|
Rusların saldırısı İdlib ateşkesini bitirdi mi?

Pazartesi günü Türkiye sınırına 10 kilometre uzaklığı olan İdlib’in batısındaki Duveyle köyünde konuşlu Suriye Milli Ordusu, çok ağır bir hava saldırısına uğradı.

Rus uçaklarının hava bombardımanı sonucu, Türkiye destekli SMO’ya bağlı Feylaku’ş Şam grubu en az 78 savaşçısını kaybetti.

Saldırı, sabah saatlerinde küçük bir mezuniyet töreni yapmak için toplanan grubu hedef almıştı ve bu ağır bombardımanın ardından mezuniyet sevincinin yerini matem havası aldı.

‘Rus ayısı’ tabirinin yerli yerine oturduğu bir başka örnek oldu bu.

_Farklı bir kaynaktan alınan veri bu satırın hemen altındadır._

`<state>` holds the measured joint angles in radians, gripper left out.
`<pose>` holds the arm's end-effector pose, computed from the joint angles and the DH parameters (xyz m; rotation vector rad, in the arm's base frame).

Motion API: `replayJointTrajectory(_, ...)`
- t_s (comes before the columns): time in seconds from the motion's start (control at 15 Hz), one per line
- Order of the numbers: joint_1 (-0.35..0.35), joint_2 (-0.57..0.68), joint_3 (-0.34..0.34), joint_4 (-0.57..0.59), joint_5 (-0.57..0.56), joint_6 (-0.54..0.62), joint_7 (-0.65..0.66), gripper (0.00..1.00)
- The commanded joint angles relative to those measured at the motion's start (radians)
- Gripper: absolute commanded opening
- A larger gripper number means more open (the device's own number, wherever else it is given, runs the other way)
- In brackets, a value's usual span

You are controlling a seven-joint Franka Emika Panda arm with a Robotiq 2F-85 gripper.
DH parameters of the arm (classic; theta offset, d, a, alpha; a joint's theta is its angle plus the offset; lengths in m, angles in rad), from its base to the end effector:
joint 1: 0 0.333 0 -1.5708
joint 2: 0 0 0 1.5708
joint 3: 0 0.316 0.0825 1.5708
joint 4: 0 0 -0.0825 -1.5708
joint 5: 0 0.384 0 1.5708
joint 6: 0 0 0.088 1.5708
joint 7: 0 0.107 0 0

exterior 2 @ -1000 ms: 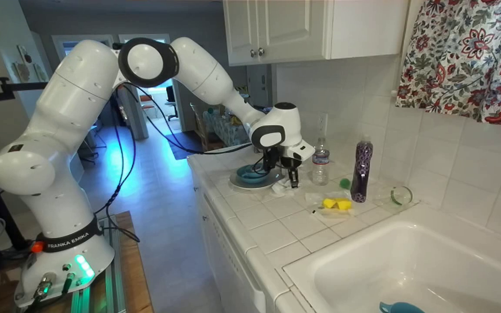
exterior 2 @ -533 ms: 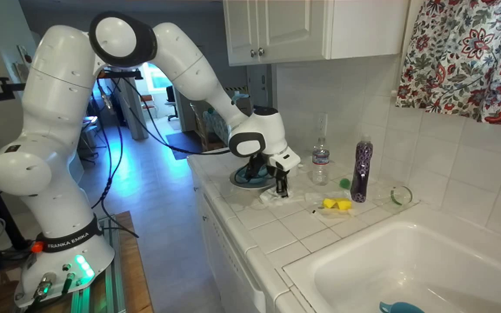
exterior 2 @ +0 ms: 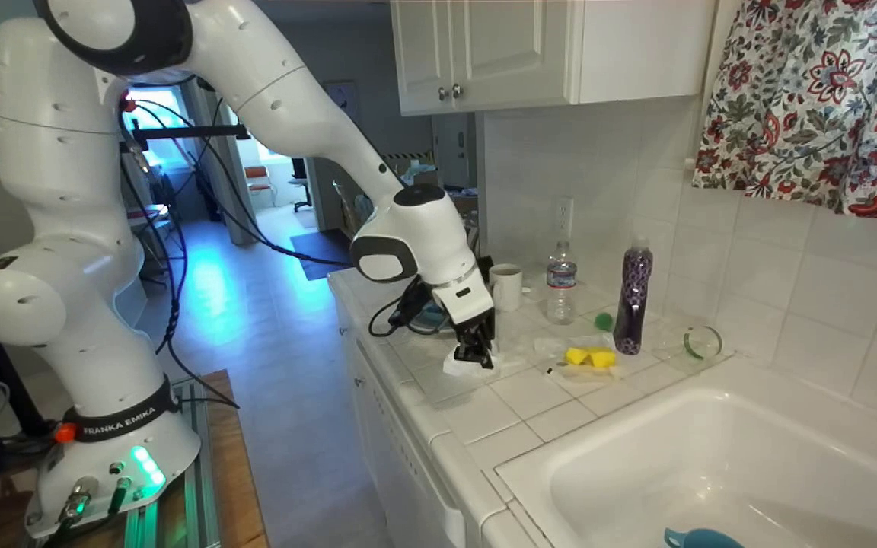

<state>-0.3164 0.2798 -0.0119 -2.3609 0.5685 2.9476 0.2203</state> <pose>0.4907 -0.2046 0.2365 -2.5098 1.5213 -0.4530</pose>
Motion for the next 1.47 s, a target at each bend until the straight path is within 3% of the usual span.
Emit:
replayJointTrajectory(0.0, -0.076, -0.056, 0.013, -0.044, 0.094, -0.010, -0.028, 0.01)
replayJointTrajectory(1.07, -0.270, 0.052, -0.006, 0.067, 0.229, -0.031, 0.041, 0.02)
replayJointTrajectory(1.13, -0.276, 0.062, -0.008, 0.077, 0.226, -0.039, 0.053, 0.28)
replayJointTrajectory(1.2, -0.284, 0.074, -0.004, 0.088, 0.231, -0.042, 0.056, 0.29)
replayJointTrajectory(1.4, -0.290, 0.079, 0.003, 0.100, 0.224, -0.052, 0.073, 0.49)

2015 Eylül ayında Suriye hava sahasına girdikten sonra okulları, hastaneleri, pazar yerlerini bombalamaktan geri durmayan, Grozni modeli dedikleri bir yöntemle taş üstünde taş bırakmayan Ruslar için yeni bir acımasızlık örneği oldu.

Dün bu yazı için bilgisayar başına oturduğum saat itibarıyla, Ankara’dan Rusların bu saldırısına yönelik resmi bir açıklama gelmemişti.

Bir nabız almak için yokladığımız çevrelerdense şu türden izlenimler edindim:

-Rusların güvenilmez olduğu bir kere daha ortaya çıktı.

-Bu saldırıyı hazmetmek kolay değil.

-Bu saldırı, İdlib’deki ateşkese yönelik büyük bir darbe oldu.

TÜRKİYE’NİN AZERBAYCAN’A VERDİĞİ DESTEĞE CEVAP MI?

Bu saldırı, Türkiye’nin Karabağ’daki savaşta Azerbaycan’a destek vermesine bir cevap olarak yorumlanabilir mi?

Evet, bu tür yorumlar da yapılıyor.

Rusya’nın kendi nüfuz alanı olarak gördüğü Güney Kafkasya’da kendi iradesinin dışına taşan gelişmelerin yaşanmasından rahatsız olduğunu düşünmek akla ters gelmiyor.

Ama işin bir de şöyle bir yönü var:

Aslında sadece bu bölge de değil, Suriye, Libya başta olmak üzere bütün bölgesel kriz alanlarında Türkiye ile Rusya’nın çıkarları ters düşüyor.

Rus Dışişleri Bakanı Sergey Lavrov, “Türkiye stratejik ortağımız değil, partnerimiz” derken doğru bir tespitte bulunuyor.

Şöyle bir durum söz konusu:

Ruslar, şu birkaç yıldır Türkiye’nin Batı ile olan ittifak ilişkilerini sabote etmek için hamleler yaptığında bile, Türkiye’yi yanına çekip ittifak ilişkisi kurma hedefiyle değil, Türkiye’nin kendileriyle ‘baş başa kalmasını’ sağlama niyetiyle hareket ediyor.

Bu tezi güçlendirecek çok örnek var ve en azından dışarıya verdikleri izlenim bu şekilde oldu.

Türk-Rus ilişkileri üzerinde kafa yorarken, tarihi gerçekler hiçbir şekilde akıldan çıkarılmamalı.

O tarihi refleksler, dönüp dolaşıp kendisini tekrar edip duruyor.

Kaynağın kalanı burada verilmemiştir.